In effetti già ora la Cina, primo produttore al mondo, si prende una fetta del 32,5 della produzione globale, 34 per cento gli Usa, 18 per cento l’India. Demba ha due mogli e cinque figli e per sopravvivere nel suo villaggio, Seregnari nel dipartimento di Villegarà, coltiva anche miglio e riso. ‘’I contadini sono gli ultimi a guadagnarci qualcosa – esclama – basta pensare che mentre noi veniamo pagati una miseria, sul mercato delle fibre il valore del cotone è triplicato’’. Un contadino maliano, Moussa Doumbia, 45 anni, 9 figli, commenta che la vita si è fatta sempre più difficile: ‘’a volte non riesco a dormire. La situazione è insopportabile. Faccio tre tonnellate di cotone all’anno e riesco a racimolare solo un po’ più di 300 dollari. Il prezzo del cotone non basta agli agricoltori per sopravvivere e così coltivo anche arachidi, riso e cavoli per nutrire la mia famiglia e mi faccio aiutare anche da due fratelli emigrati in Costa d’Avorio e Spagna.’’. Per il Mali il cotone è un elemento fondamentale della tenuta economica: rappresenta il 40 per cento delle rendite agricole e dà lavoro a due milioni e mezzo di persone.

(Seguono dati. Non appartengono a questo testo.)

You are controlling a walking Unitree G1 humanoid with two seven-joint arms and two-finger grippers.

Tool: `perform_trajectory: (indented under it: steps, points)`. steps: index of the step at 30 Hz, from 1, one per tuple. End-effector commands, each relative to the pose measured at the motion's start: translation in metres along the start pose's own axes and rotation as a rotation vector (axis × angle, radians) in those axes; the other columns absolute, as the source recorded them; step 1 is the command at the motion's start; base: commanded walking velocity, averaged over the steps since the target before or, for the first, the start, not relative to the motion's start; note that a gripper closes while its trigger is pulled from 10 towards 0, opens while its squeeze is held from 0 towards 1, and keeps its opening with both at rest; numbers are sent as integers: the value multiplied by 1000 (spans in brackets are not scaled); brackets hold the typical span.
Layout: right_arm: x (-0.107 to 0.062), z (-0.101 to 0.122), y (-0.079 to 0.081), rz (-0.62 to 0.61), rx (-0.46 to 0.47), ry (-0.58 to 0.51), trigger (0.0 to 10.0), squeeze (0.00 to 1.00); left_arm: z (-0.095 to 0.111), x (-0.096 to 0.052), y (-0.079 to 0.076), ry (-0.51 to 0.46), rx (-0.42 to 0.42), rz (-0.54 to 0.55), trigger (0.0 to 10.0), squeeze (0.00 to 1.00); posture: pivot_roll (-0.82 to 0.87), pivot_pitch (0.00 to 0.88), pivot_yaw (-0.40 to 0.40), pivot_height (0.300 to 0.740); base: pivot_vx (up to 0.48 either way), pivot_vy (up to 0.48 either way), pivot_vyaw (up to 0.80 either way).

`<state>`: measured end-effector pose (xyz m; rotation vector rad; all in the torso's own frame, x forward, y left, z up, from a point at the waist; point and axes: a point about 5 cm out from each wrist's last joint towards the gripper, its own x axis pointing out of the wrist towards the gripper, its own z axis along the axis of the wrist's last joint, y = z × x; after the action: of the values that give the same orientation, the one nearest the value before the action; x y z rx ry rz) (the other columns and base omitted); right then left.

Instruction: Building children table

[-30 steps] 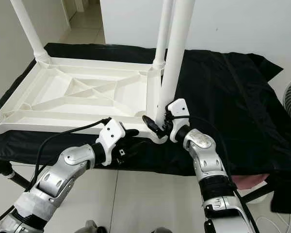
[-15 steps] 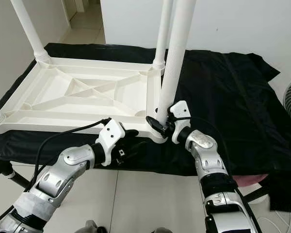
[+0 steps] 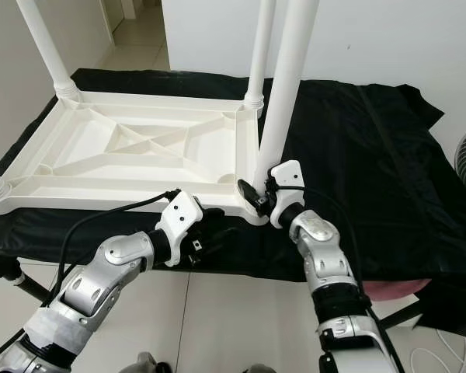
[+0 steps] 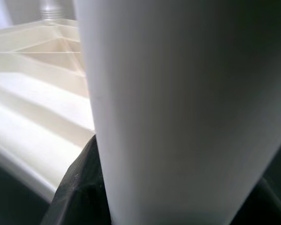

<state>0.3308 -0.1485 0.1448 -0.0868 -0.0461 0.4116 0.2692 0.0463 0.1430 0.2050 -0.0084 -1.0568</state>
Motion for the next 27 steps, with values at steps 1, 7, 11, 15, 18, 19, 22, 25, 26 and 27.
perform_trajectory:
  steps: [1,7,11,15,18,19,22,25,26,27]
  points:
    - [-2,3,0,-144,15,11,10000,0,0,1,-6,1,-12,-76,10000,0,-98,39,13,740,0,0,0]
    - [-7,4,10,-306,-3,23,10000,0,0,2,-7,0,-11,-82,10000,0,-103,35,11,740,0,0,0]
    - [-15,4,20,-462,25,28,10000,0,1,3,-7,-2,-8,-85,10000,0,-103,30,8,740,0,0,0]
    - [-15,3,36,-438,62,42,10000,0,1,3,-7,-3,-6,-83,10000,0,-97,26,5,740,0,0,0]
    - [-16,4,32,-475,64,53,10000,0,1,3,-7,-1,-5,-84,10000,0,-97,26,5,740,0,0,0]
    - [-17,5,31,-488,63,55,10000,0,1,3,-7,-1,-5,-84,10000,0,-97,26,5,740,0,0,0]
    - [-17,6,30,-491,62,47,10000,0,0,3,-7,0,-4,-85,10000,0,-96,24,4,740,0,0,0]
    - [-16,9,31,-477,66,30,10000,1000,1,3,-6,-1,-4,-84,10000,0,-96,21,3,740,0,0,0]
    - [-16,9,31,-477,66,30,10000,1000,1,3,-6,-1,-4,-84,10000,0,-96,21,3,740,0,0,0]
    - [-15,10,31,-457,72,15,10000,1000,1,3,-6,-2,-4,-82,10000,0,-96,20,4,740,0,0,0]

Per costruire una massa critica, le reti di associazioni contadine hanno capito che bisogna allargare la base. Così lo scorso ottobre è nata la rete delle reti africane, Paffo (Panafrican Farmers Forum): ‘’è una federazione panafricana che riunisce 5 reti regionali e nazionali dei contadini, compresa Roppa – spiega Giosuè Di Salvo, responsabile delle campagne d’informazione per Mani tese, al Forum di Dakar – in pratica i contadini africani si stanno organizzando dal basso, si uniscono in una logica panafricana per diventare un interlocutore forte nei confronti dell'Unione africana (Ua)’’.